= Eudocias (Pamphylia) =

Ancient town in Pamphylia

Eudocias (Εὐδοκιάς) or Eudocia (Εὐδοκία) was an ancient town in the Roman province of Pamphylia Secunda, in the neighbourhood of Termessus.

According to William Smith's Dictionary of Greek and Roman Geography (1854), the Synecdemus of Hierocles mentions four towns in Asia Minor, including one in Pamphylia, called Eudocia (Εὐδοκία), but other scholars report the Synecdemus as calling the Pamphylian town Eudocias. Le Quien says the Synecdemus spoke of the Pamphylian town as Eudoxias but himself, in line with other sources, uses the form "Eudocias". Parthey's 1866 edition of the Synecdemus gives the name of the Pamphylian town as Eudocia, but notes that the earlier editions of Wesseling (1735) and Bekker (1840) gave the name as Eudocias.

In recent studies, "Eudocias" is the form of the name given by George E. Bean, and by Hülya Yalçınsoy and Süleyman Atalay.

The original name of the town seems to have been Anydros. It was rebuilt in the 5th century and renamed Eudocias in honour of Empress Aelia Eudocia, the wife of Theodosius II, and under this name is mentioned in the Synecdemus. Bishop Timotheus of Termessus and Eudocias took part in the Council of Ephesus in 431 and Bishop Sabinianus of Termessus, Eudocias and Iobia in a synod held in Constantinople in 448. But in 458, the suffragans of the metropolitan see of Perge (the capital of Pamphylia Secunda) who signed a joint letter to the Byzantine Emperor regarding the murder of Proterius of Alexandria included both Auxentius of Termessus and Innocentius of Eudocias, showing that Eudocias had by then become a distinct episcopal see. From then on Eudocias and Termessus appear as separate sees in the Notitiae Episcopatuum even as late as the 10th century.
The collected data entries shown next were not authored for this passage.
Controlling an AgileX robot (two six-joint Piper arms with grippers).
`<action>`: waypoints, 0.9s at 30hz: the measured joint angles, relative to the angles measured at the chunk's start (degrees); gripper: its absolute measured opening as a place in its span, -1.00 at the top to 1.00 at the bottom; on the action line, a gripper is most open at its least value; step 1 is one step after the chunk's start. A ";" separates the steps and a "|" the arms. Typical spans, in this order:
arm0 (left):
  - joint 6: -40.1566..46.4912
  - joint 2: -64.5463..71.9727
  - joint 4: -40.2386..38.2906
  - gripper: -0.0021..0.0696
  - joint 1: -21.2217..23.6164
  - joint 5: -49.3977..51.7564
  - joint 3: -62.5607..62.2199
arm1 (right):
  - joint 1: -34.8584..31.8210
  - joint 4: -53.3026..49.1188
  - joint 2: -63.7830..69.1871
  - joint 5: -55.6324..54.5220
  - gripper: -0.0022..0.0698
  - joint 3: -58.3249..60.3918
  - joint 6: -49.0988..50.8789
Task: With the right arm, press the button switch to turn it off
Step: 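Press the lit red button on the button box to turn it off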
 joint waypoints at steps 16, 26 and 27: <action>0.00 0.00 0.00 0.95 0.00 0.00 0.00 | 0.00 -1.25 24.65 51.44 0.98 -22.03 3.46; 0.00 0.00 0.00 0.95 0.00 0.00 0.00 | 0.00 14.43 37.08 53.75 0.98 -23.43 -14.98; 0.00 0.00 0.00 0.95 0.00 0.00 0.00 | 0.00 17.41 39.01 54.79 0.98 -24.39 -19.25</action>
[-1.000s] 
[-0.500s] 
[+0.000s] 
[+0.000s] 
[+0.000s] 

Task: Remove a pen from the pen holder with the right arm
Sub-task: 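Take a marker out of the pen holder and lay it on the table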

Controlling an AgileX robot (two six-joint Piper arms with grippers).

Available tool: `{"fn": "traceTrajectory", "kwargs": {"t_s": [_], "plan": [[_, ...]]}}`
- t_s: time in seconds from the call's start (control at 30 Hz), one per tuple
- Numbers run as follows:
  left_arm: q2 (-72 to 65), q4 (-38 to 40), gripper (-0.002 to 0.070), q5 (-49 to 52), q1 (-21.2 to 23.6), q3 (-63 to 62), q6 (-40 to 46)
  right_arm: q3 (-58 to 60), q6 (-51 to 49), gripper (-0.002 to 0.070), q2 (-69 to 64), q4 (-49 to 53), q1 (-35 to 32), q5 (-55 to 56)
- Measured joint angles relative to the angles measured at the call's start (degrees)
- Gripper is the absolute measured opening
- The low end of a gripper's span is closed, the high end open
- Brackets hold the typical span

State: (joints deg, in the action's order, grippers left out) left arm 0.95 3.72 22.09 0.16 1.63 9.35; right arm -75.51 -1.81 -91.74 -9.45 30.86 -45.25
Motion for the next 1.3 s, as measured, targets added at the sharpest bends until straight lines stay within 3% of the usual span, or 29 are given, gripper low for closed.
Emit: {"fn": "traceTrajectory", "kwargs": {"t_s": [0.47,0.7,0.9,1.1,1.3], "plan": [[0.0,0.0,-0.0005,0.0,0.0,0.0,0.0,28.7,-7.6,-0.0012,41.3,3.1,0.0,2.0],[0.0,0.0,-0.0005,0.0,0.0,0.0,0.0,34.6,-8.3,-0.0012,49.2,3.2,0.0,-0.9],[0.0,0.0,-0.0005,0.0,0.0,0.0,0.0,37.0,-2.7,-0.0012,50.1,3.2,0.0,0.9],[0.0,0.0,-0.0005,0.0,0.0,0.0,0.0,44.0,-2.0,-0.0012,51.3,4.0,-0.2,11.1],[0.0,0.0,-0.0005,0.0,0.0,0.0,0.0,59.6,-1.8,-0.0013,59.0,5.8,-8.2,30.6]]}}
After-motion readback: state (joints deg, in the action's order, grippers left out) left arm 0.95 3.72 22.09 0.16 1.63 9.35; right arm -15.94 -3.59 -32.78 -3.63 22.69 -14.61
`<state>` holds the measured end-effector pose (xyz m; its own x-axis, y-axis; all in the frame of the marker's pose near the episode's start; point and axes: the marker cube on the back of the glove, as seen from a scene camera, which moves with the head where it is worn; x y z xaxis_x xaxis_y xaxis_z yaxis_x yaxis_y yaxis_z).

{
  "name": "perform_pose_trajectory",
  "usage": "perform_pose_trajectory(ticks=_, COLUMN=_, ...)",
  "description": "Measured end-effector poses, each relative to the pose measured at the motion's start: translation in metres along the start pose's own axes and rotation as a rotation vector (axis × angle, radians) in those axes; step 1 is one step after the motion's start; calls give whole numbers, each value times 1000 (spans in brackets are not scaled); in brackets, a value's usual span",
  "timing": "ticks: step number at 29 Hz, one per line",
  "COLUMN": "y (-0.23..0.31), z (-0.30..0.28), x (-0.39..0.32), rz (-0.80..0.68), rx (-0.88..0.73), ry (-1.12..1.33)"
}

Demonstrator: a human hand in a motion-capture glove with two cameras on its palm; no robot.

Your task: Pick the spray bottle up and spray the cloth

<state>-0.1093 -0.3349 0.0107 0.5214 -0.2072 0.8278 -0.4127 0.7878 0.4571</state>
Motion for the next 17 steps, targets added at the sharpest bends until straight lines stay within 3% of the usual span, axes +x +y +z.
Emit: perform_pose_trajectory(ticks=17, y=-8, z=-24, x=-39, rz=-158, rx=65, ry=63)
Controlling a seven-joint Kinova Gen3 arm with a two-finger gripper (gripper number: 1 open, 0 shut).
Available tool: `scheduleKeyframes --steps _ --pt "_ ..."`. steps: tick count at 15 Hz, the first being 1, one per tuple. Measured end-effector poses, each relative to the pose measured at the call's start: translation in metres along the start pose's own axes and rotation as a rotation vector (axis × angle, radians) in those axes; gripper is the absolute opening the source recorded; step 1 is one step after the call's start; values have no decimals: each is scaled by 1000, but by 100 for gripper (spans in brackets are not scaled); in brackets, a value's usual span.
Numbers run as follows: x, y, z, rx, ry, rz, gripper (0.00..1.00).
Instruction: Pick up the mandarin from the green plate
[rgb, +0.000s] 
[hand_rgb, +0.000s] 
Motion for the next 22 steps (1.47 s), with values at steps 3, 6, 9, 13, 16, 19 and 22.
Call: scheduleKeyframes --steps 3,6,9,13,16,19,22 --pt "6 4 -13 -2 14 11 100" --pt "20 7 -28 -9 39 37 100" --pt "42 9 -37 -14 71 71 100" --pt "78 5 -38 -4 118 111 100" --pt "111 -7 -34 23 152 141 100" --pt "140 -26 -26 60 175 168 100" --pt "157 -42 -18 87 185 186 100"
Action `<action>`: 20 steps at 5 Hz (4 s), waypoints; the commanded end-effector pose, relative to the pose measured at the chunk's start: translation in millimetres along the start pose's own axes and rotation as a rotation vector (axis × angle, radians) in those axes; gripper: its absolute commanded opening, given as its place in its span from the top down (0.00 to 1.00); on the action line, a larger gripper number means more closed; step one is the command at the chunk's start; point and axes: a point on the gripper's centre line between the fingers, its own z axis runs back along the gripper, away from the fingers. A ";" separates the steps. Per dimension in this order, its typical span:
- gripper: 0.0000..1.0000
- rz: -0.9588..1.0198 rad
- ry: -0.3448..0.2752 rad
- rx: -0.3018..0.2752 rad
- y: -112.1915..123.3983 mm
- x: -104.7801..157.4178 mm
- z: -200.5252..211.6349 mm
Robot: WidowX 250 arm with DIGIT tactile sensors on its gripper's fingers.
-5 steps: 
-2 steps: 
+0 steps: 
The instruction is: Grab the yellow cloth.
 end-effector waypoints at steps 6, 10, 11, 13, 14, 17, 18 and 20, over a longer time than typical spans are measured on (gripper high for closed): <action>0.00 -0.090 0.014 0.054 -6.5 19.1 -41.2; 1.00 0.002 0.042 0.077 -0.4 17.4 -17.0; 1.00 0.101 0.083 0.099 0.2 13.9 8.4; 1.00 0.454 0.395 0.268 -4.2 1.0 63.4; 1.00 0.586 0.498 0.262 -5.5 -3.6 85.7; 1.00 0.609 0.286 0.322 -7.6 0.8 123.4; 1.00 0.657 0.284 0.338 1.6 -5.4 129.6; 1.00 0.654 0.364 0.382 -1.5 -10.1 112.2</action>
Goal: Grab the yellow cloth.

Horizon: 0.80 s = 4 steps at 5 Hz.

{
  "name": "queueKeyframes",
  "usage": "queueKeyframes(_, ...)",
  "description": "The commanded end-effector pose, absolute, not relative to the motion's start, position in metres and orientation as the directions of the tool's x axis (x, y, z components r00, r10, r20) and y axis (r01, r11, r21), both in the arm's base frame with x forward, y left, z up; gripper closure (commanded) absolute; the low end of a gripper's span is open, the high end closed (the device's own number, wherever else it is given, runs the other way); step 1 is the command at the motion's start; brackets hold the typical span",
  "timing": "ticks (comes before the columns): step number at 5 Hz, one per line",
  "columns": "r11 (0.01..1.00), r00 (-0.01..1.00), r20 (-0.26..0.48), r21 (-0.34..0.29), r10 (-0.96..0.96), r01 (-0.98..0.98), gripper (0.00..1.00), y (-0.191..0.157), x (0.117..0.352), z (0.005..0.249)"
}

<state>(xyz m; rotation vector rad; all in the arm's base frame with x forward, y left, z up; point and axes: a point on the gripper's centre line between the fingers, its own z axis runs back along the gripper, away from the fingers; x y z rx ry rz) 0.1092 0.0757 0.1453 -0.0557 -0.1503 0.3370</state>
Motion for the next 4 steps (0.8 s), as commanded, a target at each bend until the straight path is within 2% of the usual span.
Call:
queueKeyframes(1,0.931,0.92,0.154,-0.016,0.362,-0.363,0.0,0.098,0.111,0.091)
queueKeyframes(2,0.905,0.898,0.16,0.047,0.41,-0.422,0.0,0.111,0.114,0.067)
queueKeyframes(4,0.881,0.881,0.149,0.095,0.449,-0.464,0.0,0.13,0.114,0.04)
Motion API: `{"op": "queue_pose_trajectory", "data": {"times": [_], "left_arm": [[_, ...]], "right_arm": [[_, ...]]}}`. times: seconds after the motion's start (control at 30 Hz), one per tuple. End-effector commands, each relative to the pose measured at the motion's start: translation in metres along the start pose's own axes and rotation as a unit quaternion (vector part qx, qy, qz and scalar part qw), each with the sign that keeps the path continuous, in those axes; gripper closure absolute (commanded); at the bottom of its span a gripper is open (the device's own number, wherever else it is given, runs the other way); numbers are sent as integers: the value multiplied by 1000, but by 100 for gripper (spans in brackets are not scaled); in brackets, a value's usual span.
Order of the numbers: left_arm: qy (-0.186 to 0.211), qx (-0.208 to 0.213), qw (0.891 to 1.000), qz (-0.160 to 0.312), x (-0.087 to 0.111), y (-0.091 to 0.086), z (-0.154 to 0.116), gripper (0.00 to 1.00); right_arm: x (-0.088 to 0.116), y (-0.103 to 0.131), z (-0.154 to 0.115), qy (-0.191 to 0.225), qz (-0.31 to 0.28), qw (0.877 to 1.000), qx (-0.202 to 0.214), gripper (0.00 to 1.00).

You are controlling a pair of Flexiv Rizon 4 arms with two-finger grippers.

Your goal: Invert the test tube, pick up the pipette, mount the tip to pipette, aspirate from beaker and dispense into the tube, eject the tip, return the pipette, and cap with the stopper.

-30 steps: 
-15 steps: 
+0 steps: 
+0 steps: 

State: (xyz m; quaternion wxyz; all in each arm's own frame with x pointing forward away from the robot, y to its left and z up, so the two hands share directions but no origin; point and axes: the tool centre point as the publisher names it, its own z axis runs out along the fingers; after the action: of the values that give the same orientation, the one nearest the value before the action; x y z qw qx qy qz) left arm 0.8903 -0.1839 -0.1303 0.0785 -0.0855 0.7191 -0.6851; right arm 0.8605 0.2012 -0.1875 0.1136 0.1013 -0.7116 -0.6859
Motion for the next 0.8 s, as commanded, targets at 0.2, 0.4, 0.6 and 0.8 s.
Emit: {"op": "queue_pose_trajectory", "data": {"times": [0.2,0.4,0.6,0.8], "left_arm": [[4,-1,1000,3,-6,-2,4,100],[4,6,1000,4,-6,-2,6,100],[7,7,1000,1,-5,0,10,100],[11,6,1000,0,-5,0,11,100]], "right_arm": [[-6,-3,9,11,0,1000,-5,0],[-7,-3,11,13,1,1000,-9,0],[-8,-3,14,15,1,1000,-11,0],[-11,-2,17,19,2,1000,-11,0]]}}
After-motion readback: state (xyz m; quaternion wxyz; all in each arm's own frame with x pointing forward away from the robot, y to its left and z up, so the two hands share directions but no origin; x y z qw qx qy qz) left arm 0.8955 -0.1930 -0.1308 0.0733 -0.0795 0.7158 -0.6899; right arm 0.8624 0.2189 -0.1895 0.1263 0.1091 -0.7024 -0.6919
Other sources too give the names of these bishops of Eudocias, adding to them Callistus (or Calixtus), who took part in the Second Council of Nicaea in 787.

No longer a residential bishopric, Eudocias is today listed by the Catholic Church as a titular see.

Its site is tentatively located near Evdirhan in Asiatic Turkey.

== See also ==
For information on a town with a similar or identical name in the Roman province of Lycia, see Eudocia (Lycia).